İsveç’in verdiği sözler ve AB’nden gelen bazı olumlu mesajlar bana nedense, 2016’da Türkiye ile AB arasında mülteci anlaşması imzalanmasına karar verilen Brüksel’deki toplantıyı anımsattı. Dönemin Başbakanı Ahmet Davutoğlu’nun zafer kazanmış siyasetçi edası hala gözümün önünde. Pazarlığa taraf Avrupalı siyasetçilerin verdikleri sözlerde sanki samimiymiş gibi davrandıklarını da hiç unutmadım. Daha sonraki aylarda Davutoğlu’nun kendini, sırf Avrupalı siyasetçiler ile aynı göz hizasında hissetsin diye ne kadar çok taviz verdiğini düşündüm hep. Hatta bu sözde başarısının O’nun siyasi kariyerini bitirmiş olabileceği bile aklıma geldi. Her ne kadar şaşırsam da Cumhurbaşkanı Erdoğan’ın İsveç’in NATO üyeliğini Türkiye’nin AB müzakerelerinin akıbetine bağlamış olması bana akıllıca bir davranış gibi geldi. Erdoğan’ın bu kadar kısa bir sürede inadından vazgeçeceğini Avrupalı siyasetçiler çok iyi biliyorlardı ama ben düşünemedim. Aralarında Almanya Başbakanı Olaf Scholz gibi NATO ve AB üyeliğinin birbirinden bağımsız olduğunu dürüstçe söyleyip karşı çıkanlar oldu ama az. Cumhurbaşkanı Erdoğan, uluslararası alanda boy göstermeyi öyle özlemiş olmalı ki, Alman Dışişleri Bakanı Annalena Baerbock’a “feminist dış politika” sözü bile vermiş. Baerbock twitter mesajında; “bundan sonraki hedefimiz Türkiye’ye feminist dış politikayı getirmek. Erdoğan kesin söz verdi” diye yazdı. Eğer mesaj fake değilse ki, sanmıyorum Baerbock’un buna inanacak kadar bilgisiz olmasına da şaşırmamak mümkün değil. 2016’da Brüksel’de mülteci anlaşması karşılığında verilen sözler ne kadar tutulduysa Vilnius’ta verilen sözler de o kadar tutulacak. Bugün AB üyelik müzakereleri askıda, fonlar kesildi, gümrük birliğine dokunulmadı, bırakın vize kolaylığı, vize başvurusu yapmak bile güçleşti. Üstelik bütün bunların yolu Avrupa Konseyi ve AHİM kararlarını uygulamaktan geçiyor. Vilnius’ta açıkçası Türkiye değil, Erdoğan bir parmak bal ile iç siyasette ucuz bir zafer kazandı.

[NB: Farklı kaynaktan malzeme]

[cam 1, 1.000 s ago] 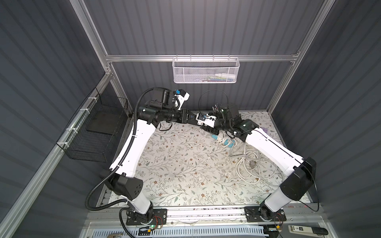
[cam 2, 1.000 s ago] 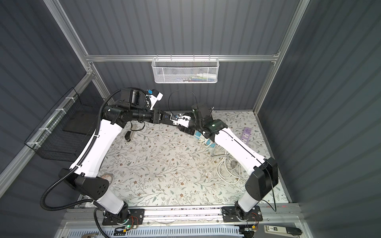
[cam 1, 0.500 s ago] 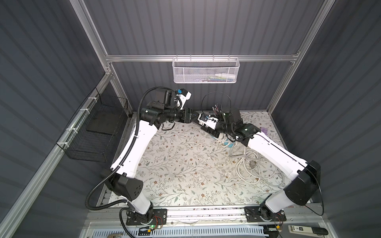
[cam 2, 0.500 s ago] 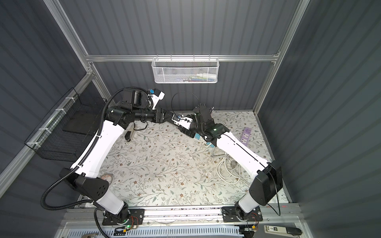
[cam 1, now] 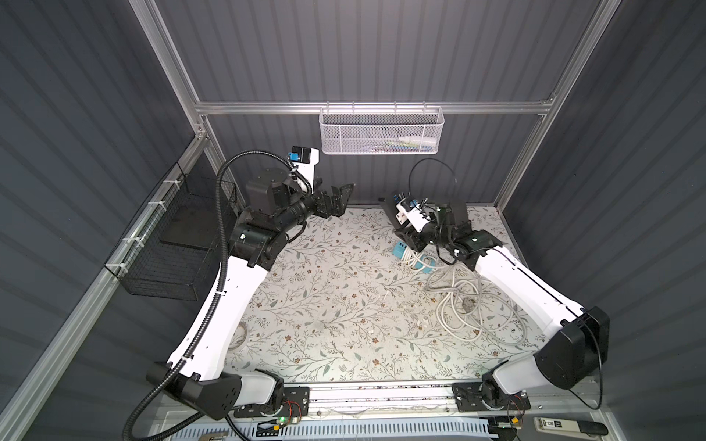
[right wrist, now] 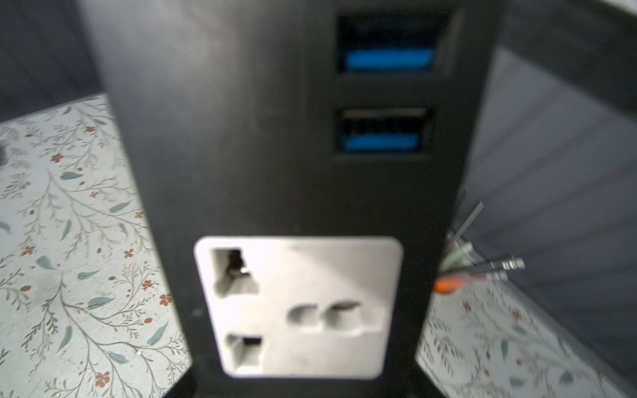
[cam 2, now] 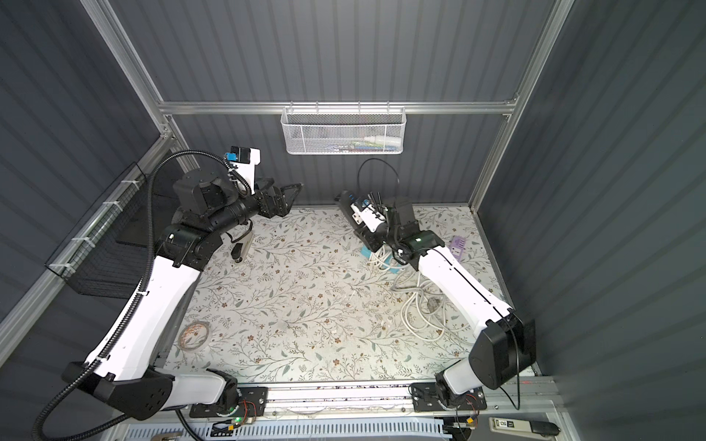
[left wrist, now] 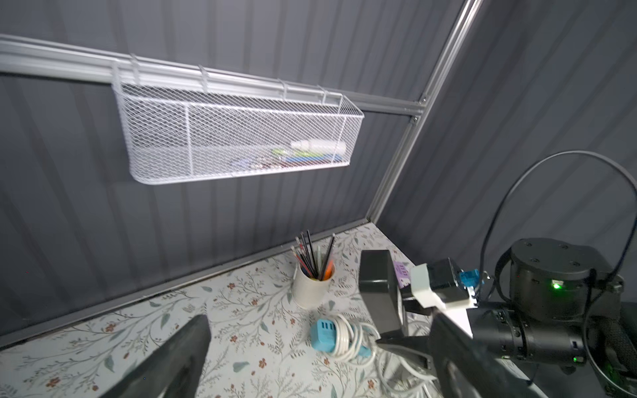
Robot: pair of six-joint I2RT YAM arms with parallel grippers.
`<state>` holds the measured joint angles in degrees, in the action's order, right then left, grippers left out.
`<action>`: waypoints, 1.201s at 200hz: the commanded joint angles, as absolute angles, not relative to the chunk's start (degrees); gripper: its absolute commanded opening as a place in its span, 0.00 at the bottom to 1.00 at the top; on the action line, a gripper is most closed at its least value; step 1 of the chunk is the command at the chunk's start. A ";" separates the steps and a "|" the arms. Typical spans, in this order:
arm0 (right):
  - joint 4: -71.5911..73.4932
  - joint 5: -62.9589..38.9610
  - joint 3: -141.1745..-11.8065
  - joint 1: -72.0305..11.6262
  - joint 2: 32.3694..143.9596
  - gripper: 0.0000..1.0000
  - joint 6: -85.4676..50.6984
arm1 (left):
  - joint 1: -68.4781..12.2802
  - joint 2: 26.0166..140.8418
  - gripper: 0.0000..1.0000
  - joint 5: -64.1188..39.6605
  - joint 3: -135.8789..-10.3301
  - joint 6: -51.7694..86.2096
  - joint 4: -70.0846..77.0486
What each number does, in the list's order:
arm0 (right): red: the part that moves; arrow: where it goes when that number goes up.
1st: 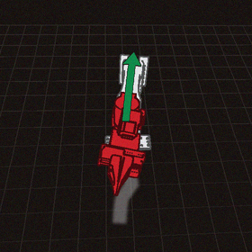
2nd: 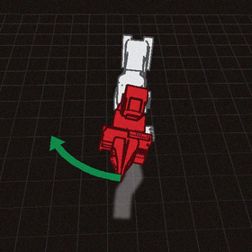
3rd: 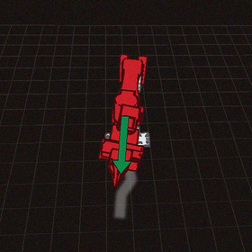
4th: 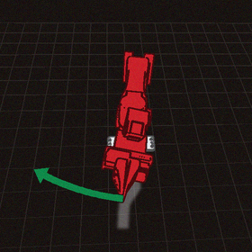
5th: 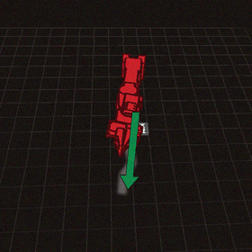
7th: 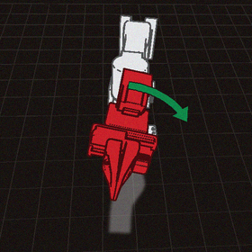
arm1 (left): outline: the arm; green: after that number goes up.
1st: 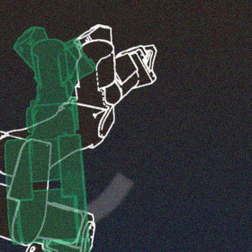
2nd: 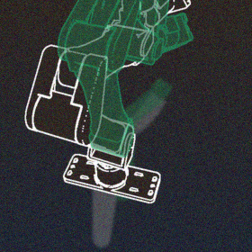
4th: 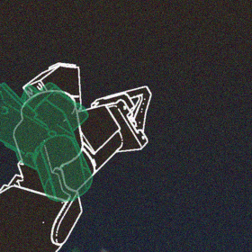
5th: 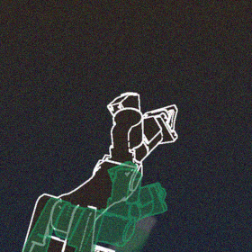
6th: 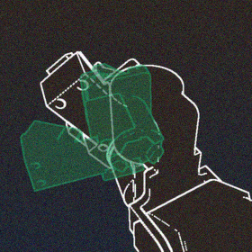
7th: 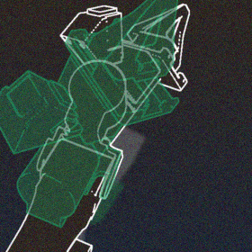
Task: Unwrap the cord wrapped around the power strip
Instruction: Place the power strip at the center of the board.
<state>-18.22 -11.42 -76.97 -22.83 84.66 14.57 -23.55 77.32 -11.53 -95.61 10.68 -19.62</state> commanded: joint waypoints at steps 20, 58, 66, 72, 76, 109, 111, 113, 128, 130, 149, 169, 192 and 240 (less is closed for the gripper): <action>-20.42 -6.75 -75.64 -11.93 81.78 0.00 -2.48 | -23.38 77.89 1.00 -6.12 -90.71 8.00 -15.53; -26.15 -4.60 -76.25 -4.52 86.39 0.00 -8.87 | -23.38 77.57 1.00 -5.27 -88.33 7.39 -14.02; -26.58 -3.99 -76.41 -3.63 87.80 0.00 -9.73 | -23.38 77.35 1.00 -5.46 -87.89 7.41 -13.47; -27.10 -3.28 -76.70 -2.94 88.97 0.00 -10.48 | -23.38 77.28 1.00 -5.49 -87.64 7.44 -13.36; -27.36 -3.25 -76.92 -2.43 89.81 0.00 -11.03 | -23.38 77.28 1.00 -5.53 -87.63 7.43 -13.36; -29.73 -3.90 -80.81 1.02 97.97 0.00 -14.43 | -23.38 76.48 1.00 -5.64 -85.91 7.68 -12.75; -29.80 -3.79 -81.13 1.15 98.39 0.00 -14.53 | -23.38 76.40 1.00 -5.69 -85.84 7.65 -12.72; -29.93 -3.72 -81.48 1.15 99.02 0.00 -14.57 | -23.38 76.41 1.00 -5.71 -85.75 7.65 -12.74; -31.49 -3.31 -84.64 1.97 103.16 0.00 -15.06 | -23.38 76.07 1.00 -5.65 -85.38 7.64 -12.93; -31.67 -3.20 -85.10 2.05 103.70 0.00 -15.04 | -23.38 76.04 1.00 -5.59 -85.24 7.60 -12.97; -33.85 -2.59 -89.72 2.64 108.86 0.00 -15.42 | -23.38 75.41 1.00 -5.62 -84.31 7.82 -12.70; -36.19 -1.55 -93.82 2.99 113.35 0.00 -15.72 | -23.38 75.06 1.00 -5.72 -83.75 7.99 -12.74; -37.48 0.15 -96.06 3.08 116.15 0.00 -16.17 | -23.38 74.62 1.00 -5.97 -83.15 8.24 -12.76; -41.47 1.67 -98.25 3.43 120.03 0.00 -16.65 | -23.37 74.12 1.00 -6.38 -82.49 8.33 -13.32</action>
<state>-38.22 -0.62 -96.88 2.98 119.52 -15.88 -23.55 75.68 -5.98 -83.59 8.56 -13.76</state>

Vilnius’taki zirvenin en önemli konularından biri Ukrayna’ya NATO üyeliği perspektifi vermekti. Maalesef somut bir plan bekleyen Ukrayna Başbakanı Zelenski de “Ukrayna’nın geleceğini NATO’da görüyoruz” cümlesi ve bolca silah sözü ile ayrıldı Vilnius’tan. NATO’ye üye ülkeler, yıllarca pasifist ve tarafsız olmakla övünen İsveç’i de yanlarına alarak Ukrayna’ya “savaşa devam” dedi. Asıl kazanansa NATO ile savaştan nemalanan savunma sanayii oldu.